— YOUR TASK —
After reading the lines below, count those that contain "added" and give the count alone.

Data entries
*** Block opens ***

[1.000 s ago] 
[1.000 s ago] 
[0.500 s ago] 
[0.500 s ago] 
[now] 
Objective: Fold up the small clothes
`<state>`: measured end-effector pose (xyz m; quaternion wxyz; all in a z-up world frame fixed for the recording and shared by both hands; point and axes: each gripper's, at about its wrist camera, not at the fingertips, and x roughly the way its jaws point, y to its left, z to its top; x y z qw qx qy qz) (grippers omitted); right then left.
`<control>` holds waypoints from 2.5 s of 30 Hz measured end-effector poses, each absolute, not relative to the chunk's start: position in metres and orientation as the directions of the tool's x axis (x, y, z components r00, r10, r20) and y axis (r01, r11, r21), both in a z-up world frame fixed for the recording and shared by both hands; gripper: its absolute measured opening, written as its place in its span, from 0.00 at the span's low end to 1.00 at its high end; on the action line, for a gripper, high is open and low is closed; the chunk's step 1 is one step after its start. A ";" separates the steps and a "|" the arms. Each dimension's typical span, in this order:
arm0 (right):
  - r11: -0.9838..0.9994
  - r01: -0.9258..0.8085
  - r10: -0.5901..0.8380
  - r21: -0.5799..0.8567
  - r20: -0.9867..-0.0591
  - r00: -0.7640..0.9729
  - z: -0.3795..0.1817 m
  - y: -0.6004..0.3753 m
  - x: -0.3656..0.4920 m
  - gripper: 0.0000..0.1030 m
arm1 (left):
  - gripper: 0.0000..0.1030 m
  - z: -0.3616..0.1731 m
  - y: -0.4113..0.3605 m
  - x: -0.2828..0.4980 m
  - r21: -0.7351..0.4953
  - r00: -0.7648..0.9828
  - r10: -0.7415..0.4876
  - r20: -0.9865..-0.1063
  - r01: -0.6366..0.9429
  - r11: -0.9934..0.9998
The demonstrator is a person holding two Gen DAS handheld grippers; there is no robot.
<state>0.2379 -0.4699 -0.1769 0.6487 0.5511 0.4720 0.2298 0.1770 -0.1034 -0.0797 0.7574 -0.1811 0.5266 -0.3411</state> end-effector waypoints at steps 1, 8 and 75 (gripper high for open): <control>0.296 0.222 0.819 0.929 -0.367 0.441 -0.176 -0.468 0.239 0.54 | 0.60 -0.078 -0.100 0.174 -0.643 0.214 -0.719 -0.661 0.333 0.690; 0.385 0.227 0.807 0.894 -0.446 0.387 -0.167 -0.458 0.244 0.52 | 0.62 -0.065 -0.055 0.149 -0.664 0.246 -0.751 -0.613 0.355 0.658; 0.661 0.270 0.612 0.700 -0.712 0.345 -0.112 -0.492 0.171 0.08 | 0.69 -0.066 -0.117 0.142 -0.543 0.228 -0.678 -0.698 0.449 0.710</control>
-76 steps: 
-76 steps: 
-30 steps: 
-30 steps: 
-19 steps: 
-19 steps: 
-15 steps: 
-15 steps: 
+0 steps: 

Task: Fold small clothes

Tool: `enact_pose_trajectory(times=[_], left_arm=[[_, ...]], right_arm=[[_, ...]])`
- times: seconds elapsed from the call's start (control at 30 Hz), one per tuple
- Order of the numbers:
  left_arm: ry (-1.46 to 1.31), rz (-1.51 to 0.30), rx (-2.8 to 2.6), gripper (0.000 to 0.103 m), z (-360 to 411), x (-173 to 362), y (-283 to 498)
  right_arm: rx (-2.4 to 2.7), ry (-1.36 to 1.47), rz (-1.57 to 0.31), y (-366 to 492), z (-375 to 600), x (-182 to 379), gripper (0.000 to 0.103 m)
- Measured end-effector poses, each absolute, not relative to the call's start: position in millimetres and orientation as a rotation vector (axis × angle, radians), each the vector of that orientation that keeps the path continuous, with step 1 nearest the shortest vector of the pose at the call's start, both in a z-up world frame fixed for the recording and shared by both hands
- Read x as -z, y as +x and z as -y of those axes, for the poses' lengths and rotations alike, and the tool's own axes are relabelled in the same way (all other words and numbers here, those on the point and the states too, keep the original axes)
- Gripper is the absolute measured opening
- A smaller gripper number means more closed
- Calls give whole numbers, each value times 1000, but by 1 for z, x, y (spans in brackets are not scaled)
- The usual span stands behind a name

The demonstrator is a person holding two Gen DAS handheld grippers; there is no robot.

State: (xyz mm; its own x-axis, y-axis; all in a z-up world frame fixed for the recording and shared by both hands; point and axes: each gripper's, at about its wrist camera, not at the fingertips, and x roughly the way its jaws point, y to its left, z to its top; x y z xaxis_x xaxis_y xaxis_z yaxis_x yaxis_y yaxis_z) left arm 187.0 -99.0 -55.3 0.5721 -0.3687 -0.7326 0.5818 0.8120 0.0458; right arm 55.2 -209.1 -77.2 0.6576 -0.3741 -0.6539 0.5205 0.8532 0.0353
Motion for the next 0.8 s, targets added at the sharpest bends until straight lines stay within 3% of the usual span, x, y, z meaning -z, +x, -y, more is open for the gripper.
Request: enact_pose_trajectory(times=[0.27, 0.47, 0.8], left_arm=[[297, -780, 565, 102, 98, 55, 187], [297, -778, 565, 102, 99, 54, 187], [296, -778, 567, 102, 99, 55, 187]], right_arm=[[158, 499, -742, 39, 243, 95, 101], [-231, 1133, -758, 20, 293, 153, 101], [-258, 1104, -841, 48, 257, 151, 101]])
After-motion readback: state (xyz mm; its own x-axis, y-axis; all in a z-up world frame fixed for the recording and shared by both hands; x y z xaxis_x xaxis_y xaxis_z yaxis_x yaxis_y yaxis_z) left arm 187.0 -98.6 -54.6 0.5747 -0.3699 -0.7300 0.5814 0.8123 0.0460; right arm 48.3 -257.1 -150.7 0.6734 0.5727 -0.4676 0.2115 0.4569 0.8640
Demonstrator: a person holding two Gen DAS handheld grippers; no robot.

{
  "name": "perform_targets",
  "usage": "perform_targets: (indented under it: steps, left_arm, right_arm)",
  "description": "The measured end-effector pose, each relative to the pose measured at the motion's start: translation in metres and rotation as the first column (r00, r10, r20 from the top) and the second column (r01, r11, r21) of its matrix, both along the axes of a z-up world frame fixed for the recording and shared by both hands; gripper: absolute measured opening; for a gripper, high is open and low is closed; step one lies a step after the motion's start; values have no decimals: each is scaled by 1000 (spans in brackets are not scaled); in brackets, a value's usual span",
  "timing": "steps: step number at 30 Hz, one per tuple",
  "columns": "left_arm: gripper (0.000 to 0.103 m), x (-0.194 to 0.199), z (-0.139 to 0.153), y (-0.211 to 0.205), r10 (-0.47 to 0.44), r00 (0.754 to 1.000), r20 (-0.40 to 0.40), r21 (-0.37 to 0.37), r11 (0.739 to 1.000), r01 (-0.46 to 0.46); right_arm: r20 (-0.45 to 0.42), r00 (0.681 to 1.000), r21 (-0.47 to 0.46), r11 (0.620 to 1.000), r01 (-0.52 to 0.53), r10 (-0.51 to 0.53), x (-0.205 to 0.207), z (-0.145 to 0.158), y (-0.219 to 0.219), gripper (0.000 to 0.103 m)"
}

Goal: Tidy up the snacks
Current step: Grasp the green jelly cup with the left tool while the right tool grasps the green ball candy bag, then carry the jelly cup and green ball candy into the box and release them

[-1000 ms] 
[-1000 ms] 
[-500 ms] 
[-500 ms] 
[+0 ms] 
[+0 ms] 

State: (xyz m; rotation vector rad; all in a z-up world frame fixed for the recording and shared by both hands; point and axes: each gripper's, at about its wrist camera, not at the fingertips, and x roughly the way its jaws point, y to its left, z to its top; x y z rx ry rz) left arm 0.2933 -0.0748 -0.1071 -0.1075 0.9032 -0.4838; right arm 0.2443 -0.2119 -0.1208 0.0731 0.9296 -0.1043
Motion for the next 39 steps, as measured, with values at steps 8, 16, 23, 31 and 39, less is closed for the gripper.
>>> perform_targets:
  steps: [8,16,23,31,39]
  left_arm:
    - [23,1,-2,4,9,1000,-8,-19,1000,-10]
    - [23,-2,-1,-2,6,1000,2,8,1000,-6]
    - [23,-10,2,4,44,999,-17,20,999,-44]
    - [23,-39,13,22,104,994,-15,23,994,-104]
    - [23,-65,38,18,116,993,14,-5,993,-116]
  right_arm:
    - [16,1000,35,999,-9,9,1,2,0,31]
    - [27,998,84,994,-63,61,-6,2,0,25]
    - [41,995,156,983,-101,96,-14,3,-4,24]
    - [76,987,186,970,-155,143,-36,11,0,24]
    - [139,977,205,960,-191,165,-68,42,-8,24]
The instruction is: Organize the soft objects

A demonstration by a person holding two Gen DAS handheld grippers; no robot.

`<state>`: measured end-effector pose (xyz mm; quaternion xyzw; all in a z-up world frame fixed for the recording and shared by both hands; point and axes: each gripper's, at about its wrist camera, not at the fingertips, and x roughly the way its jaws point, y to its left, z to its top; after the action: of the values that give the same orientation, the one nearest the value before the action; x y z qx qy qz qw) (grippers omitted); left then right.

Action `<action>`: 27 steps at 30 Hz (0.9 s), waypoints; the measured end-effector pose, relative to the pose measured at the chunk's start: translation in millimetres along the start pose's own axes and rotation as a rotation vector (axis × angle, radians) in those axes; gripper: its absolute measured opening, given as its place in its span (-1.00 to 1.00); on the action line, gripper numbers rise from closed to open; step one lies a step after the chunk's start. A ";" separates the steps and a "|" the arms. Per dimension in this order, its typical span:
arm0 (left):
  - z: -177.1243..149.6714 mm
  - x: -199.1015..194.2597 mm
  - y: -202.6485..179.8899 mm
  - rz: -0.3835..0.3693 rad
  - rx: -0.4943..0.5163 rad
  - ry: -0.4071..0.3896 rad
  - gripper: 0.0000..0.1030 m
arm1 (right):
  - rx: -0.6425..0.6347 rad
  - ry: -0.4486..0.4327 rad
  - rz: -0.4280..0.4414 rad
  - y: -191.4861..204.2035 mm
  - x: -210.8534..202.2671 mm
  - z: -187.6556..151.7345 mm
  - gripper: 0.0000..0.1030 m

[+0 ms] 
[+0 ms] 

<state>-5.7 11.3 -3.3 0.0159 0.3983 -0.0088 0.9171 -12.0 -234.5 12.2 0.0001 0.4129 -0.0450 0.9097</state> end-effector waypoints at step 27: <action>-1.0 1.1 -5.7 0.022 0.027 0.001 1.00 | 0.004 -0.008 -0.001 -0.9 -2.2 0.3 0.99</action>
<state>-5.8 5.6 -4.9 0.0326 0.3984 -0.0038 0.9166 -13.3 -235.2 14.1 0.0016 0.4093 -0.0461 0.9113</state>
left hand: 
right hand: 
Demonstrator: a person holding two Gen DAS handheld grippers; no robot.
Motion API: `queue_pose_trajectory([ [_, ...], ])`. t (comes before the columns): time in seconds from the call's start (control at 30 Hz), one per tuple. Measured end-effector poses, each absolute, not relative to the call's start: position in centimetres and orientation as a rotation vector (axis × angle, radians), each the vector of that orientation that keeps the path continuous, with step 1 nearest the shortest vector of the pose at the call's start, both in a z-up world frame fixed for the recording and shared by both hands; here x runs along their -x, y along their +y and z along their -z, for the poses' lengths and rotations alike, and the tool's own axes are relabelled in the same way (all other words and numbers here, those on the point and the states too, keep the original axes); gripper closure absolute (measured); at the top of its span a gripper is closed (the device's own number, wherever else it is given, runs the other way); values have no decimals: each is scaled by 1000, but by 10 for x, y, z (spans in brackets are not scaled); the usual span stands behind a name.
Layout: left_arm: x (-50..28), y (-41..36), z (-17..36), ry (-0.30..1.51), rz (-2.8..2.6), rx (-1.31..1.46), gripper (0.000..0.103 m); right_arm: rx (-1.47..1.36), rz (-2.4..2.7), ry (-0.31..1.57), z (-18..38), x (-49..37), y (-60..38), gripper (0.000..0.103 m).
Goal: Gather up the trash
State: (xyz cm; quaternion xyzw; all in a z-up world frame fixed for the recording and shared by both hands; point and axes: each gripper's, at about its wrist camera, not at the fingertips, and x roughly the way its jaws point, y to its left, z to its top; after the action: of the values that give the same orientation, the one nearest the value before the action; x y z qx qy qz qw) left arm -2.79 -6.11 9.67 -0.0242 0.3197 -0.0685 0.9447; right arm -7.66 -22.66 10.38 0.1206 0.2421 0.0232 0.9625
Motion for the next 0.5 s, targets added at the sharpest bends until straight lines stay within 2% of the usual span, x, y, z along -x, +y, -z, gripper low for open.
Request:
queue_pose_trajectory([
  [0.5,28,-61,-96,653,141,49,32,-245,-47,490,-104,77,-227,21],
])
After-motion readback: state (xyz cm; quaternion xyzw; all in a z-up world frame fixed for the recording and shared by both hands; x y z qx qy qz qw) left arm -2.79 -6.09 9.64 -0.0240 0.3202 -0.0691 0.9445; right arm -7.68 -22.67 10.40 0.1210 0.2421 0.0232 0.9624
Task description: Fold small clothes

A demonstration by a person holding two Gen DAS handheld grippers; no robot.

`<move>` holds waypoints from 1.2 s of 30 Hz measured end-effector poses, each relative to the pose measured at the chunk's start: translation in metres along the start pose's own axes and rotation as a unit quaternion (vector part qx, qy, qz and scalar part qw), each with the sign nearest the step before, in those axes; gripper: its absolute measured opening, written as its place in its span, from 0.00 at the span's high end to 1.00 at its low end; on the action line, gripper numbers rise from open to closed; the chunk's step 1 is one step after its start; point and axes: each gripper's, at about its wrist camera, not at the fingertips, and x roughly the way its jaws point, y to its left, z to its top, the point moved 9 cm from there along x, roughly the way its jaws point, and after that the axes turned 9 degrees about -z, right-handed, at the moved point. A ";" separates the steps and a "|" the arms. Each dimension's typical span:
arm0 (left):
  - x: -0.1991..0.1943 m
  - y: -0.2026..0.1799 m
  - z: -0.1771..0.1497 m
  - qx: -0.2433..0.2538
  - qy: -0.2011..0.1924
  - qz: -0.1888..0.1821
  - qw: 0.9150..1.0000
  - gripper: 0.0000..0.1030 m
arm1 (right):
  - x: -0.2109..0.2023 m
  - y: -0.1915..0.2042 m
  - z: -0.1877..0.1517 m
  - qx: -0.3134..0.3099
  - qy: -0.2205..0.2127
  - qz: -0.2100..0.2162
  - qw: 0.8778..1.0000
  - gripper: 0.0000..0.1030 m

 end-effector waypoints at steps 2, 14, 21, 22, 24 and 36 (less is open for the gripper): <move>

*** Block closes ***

— WRITTEN ANSWER —
2